> Required work: Your copy should contain exactly the lines from the start of the material through the line containing "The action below", and no pictures.

> Supplied entries:
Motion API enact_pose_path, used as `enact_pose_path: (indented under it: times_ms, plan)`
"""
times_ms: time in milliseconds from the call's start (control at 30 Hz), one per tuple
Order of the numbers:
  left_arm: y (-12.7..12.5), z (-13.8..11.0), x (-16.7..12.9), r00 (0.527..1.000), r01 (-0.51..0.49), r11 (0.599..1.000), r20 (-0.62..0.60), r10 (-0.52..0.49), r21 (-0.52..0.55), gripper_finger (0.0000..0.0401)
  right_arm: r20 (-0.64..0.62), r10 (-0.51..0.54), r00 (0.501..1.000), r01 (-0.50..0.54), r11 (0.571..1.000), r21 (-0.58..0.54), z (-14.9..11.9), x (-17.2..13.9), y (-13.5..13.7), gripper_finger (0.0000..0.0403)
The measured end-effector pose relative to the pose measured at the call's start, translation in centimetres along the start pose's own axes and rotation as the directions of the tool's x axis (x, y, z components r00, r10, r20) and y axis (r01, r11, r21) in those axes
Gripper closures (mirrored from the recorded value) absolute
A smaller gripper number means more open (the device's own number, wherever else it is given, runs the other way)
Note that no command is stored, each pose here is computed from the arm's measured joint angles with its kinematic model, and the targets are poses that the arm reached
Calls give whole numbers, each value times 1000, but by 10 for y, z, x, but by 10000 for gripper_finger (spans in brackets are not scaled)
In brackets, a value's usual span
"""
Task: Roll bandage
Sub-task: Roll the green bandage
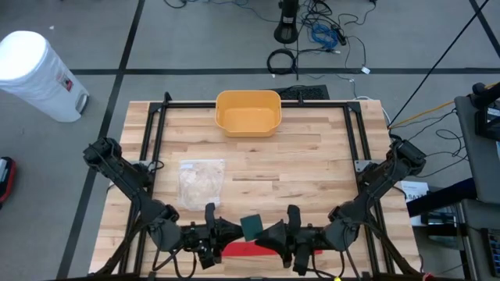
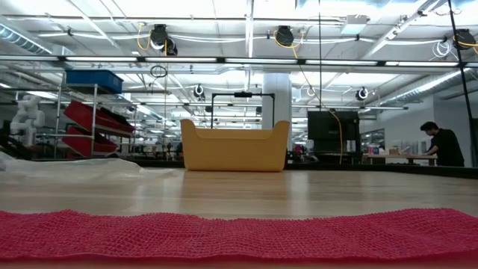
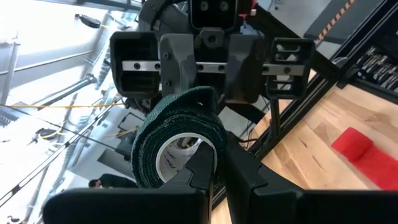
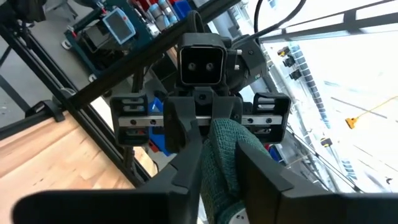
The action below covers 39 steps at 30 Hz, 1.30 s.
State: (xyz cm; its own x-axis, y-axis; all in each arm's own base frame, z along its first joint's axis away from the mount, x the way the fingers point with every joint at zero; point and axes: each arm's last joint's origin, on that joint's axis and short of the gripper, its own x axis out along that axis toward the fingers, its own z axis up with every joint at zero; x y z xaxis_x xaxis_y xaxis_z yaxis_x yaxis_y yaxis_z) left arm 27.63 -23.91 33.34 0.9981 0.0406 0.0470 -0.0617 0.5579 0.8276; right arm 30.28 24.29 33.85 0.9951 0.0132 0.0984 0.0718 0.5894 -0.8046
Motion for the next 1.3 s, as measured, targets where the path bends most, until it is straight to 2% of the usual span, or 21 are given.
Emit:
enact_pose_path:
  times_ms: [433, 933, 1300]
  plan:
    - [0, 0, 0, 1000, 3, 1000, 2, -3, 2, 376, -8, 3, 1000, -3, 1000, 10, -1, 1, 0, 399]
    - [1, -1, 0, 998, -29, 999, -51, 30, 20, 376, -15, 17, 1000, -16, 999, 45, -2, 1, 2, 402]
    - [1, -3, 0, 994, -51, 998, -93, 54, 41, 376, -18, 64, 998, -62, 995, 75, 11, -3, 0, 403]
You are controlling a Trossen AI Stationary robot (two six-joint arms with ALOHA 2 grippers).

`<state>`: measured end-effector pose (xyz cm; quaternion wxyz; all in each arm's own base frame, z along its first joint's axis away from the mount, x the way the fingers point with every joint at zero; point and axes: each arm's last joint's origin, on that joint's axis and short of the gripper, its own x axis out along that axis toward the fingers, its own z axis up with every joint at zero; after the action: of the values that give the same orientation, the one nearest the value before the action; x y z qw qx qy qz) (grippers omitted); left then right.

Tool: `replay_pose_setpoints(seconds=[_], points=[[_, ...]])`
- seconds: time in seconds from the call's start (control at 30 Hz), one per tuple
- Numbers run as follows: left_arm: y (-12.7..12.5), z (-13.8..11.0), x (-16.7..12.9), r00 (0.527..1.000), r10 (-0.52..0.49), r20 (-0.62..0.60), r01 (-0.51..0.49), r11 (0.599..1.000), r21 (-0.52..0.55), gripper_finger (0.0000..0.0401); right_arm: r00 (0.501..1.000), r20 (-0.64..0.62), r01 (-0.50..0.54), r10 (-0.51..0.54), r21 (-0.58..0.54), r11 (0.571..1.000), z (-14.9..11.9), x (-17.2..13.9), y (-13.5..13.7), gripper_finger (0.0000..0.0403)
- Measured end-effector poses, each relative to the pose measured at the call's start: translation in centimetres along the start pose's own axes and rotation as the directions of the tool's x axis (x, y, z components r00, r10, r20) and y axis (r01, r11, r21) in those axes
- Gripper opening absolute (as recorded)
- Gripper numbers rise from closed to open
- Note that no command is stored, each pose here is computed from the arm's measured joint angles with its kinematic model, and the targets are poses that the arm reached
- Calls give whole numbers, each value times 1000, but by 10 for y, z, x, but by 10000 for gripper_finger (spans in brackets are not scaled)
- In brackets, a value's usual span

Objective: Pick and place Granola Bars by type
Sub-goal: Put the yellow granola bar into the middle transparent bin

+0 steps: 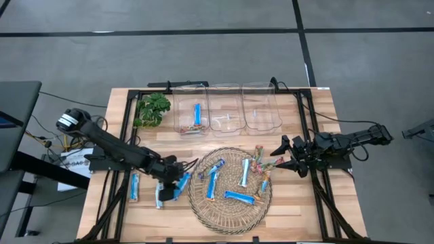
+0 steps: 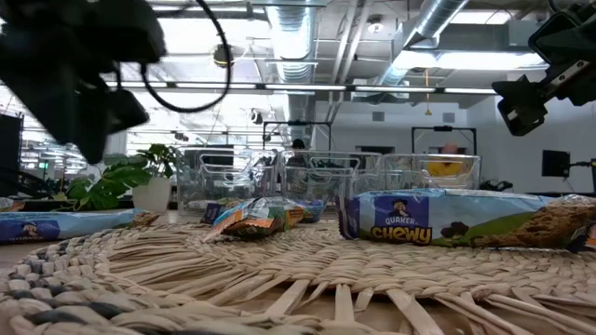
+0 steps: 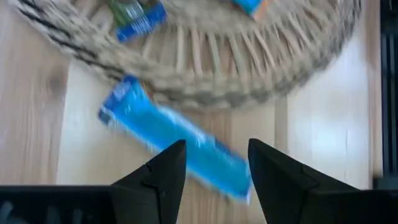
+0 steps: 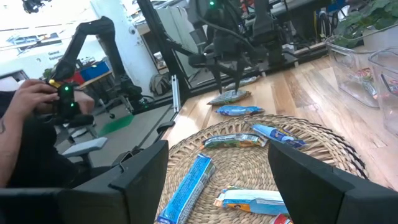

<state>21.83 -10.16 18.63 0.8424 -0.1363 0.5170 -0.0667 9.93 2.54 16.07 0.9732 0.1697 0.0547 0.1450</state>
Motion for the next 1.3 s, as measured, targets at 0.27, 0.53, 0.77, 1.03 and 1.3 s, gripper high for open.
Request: replay_pose_setpoints(seconds=[0.27,0.53,0.77,1.03,1.3], points=[[-7,-33,-30,987,50,-155,-47,999,25,167,1000,0,0,0,0,1000,0,0,0,271],[-1,-52,-50,958,115,-261,-181,953,-245,166,1000,0,0,0,0,1000,0,0,0,271],[1,-65,-54,908,155,-389,-322,853,-411,166,1000,0,0,0,0,1000,0,0,0,271],[-14,-81,-54,883,125,-452,-401,700,-591,166,1000,0,0,0,0,1000,0,0,0,271],[-28,-95,-45,847,175,-502,-490,620,-612,166,1000,0,0,0,0,1000,0,0,0,271]])
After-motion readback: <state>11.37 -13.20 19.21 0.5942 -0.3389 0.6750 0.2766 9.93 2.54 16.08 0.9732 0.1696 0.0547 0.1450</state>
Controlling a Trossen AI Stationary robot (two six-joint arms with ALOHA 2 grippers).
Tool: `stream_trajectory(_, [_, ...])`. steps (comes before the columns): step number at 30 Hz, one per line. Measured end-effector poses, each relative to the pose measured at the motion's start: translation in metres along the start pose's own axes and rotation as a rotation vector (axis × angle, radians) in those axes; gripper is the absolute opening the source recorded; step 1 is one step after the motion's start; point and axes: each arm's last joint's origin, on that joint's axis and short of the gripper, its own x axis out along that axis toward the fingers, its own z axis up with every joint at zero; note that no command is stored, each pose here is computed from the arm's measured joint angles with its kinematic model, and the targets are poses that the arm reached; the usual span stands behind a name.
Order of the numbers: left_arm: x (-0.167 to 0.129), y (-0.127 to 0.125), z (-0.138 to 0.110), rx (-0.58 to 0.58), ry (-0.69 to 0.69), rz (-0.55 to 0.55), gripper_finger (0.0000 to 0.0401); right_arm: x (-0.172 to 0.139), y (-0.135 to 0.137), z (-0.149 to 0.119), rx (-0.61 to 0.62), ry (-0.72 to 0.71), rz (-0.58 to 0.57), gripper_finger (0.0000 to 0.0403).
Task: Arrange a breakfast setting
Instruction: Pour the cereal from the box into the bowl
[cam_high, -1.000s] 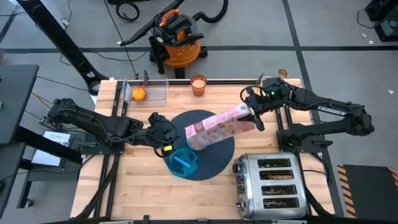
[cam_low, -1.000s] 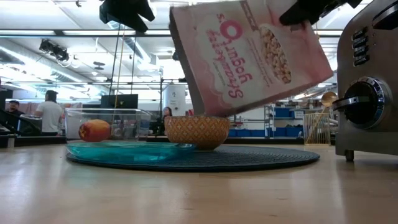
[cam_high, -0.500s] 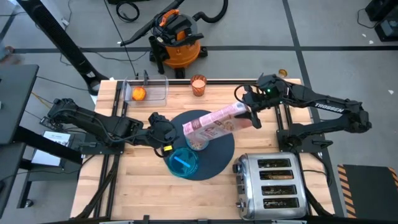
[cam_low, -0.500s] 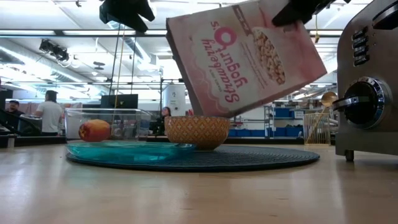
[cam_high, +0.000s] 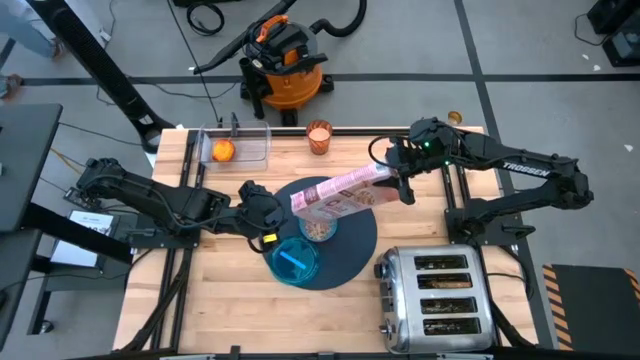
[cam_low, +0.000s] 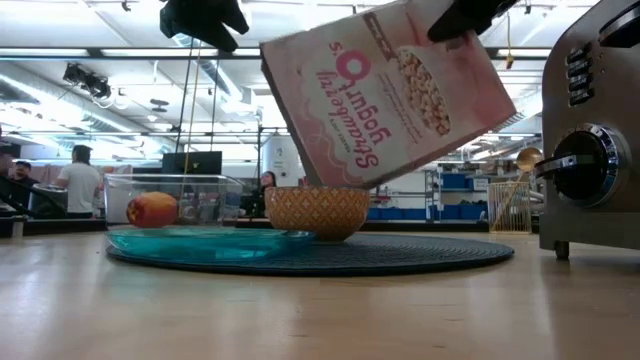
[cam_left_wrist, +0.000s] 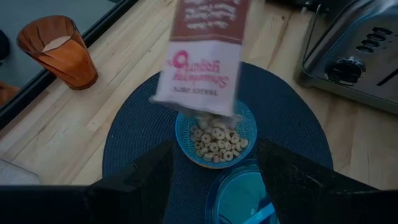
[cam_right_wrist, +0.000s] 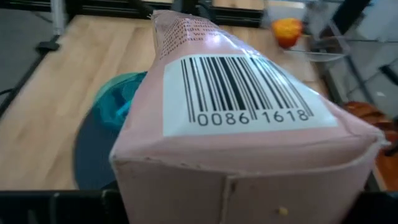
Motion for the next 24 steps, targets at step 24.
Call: stream_trajectory(24, [-0.0001, -0.0002, -0.0001, 0.000, 0.000, -0.001, 0.0233, -0.0019, 0.0044, 0.0028, -0.011, -0.001, 0.034, 0.0194])
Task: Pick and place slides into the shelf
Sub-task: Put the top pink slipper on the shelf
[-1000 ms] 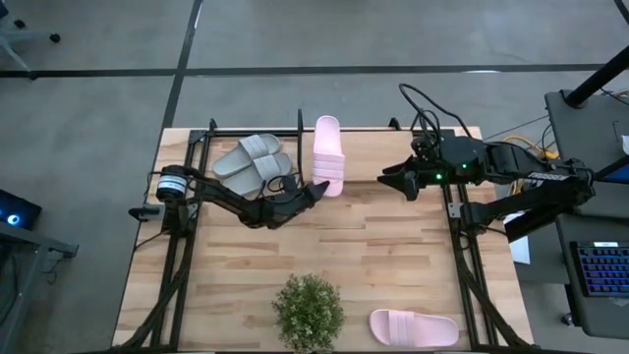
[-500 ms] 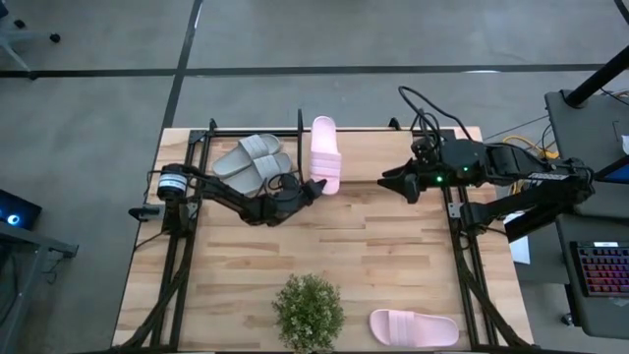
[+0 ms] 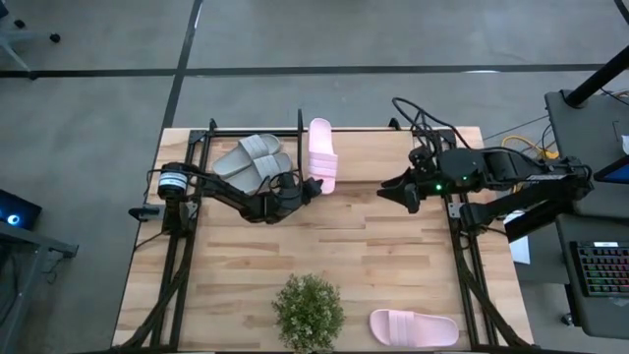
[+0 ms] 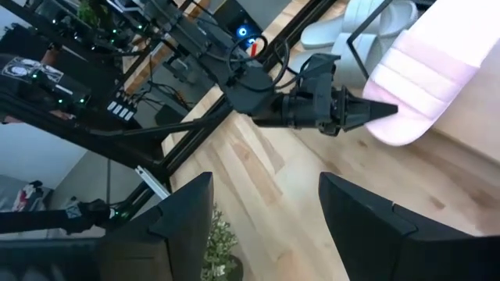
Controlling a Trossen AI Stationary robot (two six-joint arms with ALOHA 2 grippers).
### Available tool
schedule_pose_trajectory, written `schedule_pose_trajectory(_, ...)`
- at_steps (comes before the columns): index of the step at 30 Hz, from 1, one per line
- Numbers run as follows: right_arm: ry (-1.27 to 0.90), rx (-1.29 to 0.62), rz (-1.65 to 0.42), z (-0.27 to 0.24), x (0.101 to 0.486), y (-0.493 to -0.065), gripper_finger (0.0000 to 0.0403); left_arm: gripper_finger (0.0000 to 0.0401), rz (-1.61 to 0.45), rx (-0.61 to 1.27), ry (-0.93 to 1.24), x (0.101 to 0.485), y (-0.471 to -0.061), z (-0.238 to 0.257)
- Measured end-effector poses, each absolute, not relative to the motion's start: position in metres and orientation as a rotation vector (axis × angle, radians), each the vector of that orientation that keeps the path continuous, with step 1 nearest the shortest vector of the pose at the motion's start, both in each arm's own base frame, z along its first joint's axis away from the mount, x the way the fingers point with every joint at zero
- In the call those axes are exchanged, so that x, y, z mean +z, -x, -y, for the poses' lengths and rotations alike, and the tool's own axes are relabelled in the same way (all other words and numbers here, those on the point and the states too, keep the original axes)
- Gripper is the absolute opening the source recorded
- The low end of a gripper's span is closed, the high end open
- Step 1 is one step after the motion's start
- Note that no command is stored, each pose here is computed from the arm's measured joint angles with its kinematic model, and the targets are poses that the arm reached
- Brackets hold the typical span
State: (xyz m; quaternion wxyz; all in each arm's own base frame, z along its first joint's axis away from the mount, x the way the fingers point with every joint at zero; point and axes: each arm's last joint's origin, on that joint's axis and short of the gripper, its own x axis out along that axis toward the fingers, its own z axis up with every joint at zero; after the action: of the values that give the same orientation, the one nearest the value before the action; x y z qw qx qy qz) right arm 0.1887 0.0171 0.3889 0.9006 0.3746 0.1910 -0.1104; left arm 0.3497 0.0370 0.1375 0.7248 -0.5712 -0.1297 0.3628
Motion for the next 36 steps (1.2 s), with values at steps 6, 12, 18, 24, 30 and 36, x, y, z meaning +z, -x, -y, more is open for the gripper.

> Reply to the exercise:
Motion API enact_pose_path, used as `enact_pose_path: (indented under it: times_ms, plan)`
"""
times_ms: time in milliseconds from the call's start (control at 30 Hz), one per tuple
Order of the numbers:
  left_arm: y (-12.7..12.5), z (-13.8..11.0), x (-16.7..12.9), r00 (0.527..1.000), r01 (-0.51..0.49), r11 (0.599..1.000), r20 (-0.62..0.60), r10 (-0.52..0.49), r21 (-0.52..0.55), gripper_finger (0.0000..0.0401)
  right_arm: r20 (-0.64..0.62), r10 (-0.51..0.54), r00 (0.501..1.000), r01 (-0.50..0.54), r11 (0.571..1.000), r21 (-0.58..0.54), z (-14.9..11.9), x (-17.2..13.9), y (-13.5..13.7), gripper_finger (0.0000..0.0403)
The measured end-effector pose relative to the pose measured at the call's start, translation in centimetres along the start pose's own axes and rotation as the directions of the tool's x axis (x, y, z components r00, r10, r20) and y axis (r01, r11, r21) in those axes
Gripper closures (mirrored from the recorded value) absolute
A smaller gripper number means more open (the device's own number, wherever else it is given, runs the other way)
Note that no command is stored, each pose here is computed from the arm's measured joint angles with its kinematic model, and the targets are poses that the arm reached
Calls give whole numbers, each value times 1000, but by 10 for y, z, x, but by 10000 for gripper_finger (spans in brackets are not scaled)
In brackets, a value's usual span
"""
Task: Roll bandage
Sub-task: Roll the green bandage
The action below covers 39 steps at 30 Hz, 1.30 s.

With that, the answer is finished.